* [Exercise description]: Whenever a line below includes the word "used", copy that line.

* [Records]:
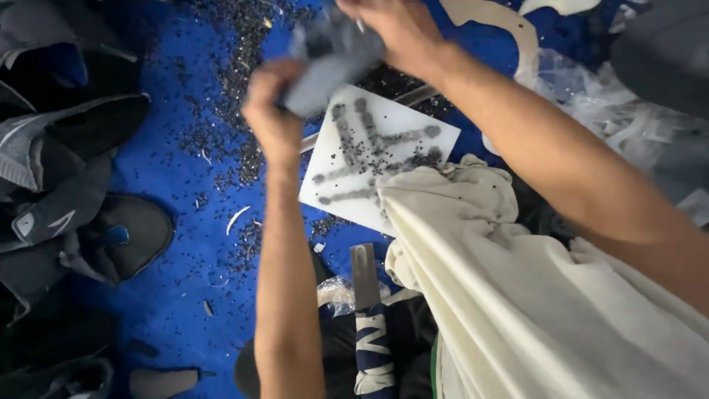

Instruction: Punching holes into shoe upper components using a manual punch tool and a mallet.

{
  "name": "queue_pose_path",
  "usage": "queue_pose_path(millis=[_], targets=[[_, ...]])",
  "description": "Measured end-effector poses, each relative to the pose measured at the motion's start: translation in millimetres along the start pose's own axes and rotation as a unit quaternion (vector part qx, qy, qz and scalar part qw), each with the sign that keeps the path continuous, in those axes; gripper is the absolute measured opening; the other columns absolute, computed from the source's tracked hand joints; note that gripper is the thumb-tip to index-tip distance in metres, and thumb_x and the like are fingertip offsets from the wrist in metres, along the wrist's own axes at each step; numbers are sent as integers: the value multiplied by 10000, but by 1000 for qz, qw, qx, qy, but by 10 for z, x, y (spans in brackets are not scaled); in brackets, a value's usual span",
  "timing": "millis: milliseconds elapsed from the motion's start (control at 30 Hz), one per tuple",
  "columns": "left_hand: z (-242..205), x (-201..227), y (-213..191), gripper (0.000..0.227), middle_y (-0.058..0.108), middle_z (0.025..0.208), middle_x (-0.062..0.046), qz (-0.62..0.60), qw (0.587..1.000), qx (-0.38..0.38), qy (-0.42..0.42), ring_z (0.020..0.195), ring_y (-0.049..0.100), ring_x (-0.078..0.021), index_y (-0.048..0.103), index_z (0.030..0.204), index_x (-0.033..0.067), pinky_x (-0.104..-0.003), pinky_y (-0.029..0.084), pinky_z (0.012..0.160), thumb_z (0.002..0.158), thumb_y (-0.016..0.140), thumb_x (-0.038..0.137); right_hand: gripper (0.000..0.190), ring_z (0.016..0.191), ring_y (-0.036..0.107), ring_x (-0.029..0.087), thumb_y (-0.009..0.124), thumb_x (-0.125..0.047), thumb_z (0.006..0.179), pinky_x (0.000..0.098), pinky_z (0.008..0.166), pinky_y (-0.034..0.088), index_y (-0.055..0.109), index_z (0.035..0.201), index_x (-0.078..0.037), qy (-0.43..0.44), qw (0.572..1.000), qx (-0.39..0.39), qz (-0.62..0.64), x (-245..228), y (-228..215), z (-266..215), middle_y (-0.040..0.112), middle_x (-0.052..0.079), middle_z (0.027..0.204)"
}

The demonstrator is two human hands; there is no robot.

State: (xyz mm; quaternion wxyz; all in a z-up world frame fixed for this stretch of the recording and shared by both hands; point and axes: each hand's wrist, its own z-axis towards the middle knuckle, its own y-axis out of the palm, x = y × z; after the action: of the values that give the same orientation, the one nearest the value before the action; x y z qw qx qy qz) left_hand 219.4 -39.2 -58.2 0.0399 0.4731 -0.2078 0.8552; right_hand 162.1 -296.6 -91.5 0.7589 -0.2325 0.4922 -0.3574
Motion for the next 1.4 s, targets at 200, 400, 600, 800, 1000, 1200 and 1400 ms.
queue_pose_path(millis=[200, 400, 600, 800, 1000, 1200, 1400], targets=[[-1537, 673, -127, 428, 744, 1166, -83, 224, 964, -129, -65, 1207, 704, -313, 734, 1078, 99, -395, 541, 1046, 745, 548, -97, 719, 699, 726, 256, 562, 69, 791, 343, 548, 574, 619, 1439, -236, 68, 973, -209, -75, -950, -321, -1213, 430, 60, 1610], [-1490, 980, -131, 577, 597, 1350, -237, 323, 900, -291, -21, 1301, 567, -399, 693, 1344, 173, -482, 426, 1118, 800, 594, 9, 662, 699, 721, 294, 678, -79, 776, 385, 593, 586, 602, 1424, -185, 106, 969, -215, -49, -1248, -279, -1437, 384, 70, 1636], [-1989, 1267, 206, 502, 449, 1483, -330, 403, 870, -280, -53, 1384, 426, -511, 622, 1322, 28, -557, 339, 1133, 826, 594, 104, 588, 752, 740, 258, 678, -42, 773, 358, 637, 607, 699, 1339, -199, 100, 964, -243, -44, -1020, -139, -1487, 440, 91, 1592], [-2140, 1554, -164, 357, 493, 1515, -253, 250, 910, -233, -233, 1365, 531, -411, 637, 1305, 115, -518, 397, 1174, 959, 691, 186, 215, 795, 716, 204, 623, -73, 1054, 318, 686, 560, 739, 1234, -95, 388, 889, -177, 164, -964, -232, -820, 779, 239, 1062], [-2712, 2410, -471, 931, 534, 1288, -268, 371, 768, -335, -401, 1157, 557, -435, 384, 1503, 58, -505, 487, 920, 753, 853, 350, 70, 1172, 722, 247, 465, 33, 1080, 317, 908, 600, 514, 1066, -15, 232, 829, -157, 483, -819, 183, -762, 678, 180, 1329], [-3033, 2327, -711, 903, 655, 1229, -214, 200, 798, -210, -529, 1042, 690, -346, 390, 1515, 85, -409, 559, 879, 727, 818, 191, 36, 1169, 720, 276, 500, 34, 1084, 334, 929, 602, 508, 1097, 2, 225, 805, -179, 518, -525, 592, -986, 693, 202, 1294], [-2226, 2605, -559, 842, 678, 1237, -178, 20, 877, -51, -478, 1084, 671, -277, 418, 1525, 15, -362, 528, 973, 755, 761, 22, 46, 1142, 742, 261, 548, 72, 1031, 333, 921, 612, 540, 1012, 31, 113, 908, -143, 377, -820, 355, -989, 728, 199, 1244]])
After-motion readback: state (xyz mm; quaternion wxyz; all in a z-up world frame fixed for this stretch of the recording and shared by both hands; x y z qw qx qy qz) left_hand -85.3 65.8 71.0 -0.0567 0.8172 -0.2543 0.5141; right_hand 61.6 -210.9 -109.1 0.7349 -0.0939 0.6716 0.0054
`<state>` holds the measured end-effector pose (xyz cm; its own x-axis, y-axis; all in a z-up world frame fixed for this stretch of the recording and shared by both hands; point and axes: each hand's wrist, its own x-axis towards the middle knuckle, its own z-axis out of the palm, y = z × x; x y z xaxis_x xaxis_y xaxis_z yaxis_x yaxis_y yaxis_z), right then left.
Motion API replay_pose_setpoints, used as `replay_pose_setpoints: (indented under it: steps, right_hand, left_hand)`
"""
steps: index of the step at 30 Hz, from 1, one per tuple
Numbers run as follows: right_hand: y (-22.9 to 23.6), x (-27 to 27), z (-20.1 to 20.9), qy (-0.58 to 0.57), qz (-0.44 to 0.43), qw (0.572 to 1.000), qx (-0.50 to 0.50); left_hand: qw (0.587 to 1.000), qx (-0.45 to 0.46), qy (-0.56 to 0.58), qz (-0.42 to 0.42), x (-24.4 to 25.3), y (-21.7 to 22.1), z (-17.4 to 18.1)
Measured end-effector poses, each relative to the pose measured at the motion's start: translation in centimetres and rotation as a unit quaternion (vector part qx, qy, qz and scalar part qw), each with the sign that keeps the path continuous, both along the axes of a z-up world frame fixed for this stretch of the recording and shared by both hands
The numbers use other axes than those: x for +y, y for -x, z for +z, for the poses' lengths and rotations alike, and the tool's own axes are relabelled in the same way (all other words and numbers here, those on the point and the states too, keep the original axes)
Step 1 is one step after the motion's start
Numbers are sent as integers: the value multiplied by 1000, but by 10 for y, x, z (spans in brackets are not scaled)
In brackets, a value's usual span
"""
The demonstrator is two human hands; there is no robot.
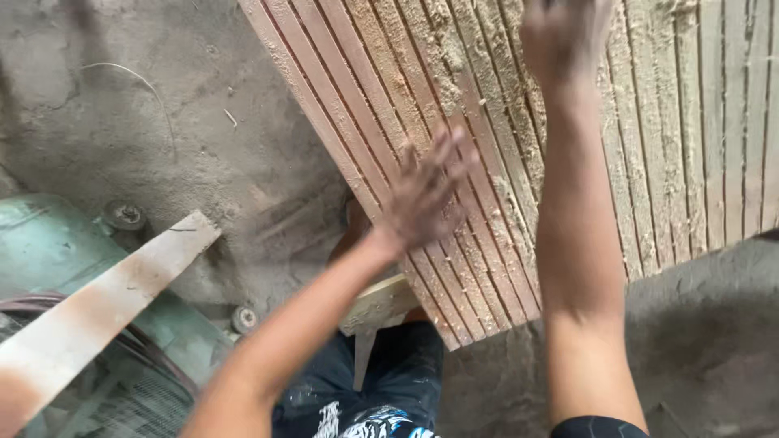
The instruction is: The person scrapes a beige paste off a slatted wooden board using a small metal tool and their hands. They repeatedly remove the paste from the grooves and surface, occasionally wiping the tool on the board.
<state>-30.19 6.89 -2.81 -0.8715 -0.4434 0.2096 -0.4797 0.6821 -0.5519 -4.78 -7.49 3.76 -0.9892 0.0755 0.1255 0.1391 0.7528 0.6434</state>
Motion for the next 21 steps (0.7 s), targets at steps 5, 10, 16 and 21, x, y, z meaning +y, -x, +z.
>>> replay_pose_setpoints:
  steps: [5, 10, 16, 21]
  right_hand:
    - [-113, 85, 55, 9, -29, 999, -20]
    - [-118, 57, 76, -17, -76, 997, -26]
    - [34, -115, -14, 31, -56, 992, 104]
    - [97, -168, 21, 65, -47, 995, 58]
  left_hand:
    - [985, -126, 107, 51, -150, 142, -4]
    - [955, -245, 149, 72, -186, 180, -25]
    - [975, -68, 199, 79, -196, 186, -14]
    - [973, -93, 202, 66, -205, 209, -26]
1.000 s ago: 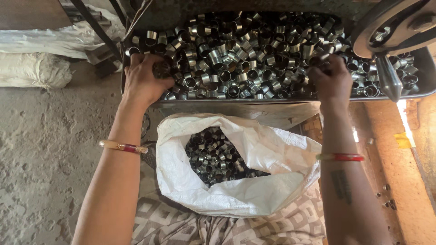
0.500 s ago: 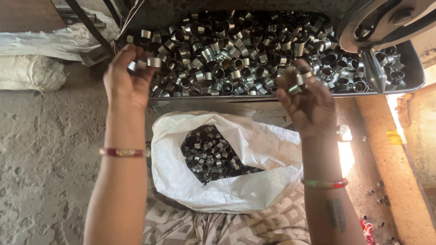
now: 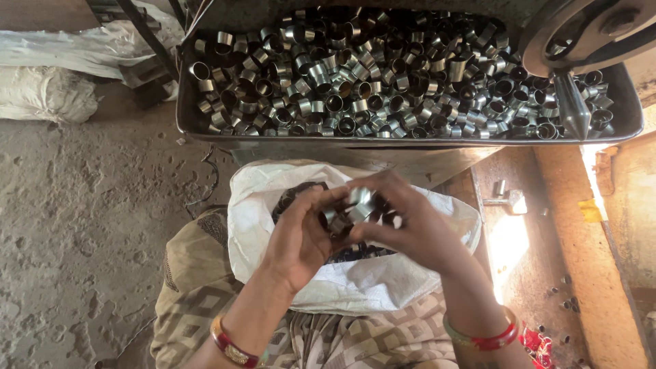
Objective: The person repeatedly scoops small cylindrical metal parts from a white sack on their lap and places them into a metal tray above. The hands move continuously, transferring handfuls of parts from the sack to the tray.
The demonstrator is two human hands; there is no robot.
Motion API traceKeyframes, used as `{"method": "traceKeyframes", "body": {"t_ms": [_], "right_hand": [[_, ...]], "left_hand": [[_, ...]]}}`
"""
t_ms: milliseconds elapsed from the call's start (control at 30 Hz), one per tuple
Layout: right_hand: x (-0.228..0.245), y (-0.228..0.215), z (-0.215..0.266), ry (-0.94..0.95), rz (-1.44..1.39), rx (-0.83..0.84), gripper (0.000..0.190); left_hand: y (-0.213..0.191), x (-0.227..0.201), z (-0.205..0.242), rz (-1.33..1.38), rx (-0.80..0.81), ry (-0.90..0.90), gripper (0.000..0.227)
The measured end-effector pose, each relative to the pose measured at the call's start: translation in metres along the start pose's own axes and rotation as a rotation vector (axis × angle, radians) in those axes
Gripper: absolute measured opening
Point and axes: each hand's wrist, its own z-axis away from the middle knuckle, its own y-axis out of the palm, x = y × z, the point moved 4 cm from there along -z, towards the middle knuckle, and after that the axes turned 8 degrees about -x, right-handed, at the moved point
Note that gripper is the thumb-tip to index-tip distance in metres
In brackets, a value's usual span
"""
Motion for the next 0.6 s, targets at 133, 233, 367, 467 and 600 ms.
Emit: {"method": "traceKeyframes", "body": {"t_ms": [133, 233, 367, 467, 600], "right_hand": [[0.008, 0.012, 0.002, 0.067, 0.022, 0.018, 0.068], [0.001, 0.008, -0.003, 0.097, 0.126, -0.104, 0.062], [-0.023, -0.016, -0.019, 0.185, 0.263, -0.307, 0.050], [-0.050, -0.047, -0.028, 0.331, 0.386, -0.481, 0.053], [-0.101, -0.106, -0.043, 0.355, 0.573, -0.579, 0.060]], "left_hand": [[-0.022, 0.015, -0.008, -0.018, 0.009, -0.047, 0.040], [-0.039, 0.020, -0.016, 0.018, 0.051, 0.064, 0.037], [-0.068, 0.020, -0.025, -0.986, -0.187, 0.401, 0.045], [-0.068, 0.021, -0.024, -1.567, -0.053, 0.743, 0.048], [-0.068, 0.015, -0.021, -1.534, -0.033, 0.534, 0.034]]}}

* [Task solution]:
Motion API replay_pose_setpoints, used as `replay_pose_setpoints: (indented under it: steps, right_hand, left_hand)`
Motion API traceKeyframes, used as `{"method": "traceKeyframes", "body": {"t_ms": [_], "right_hand": [[_, ...]], "left_hand": [[_, ...]]}}`

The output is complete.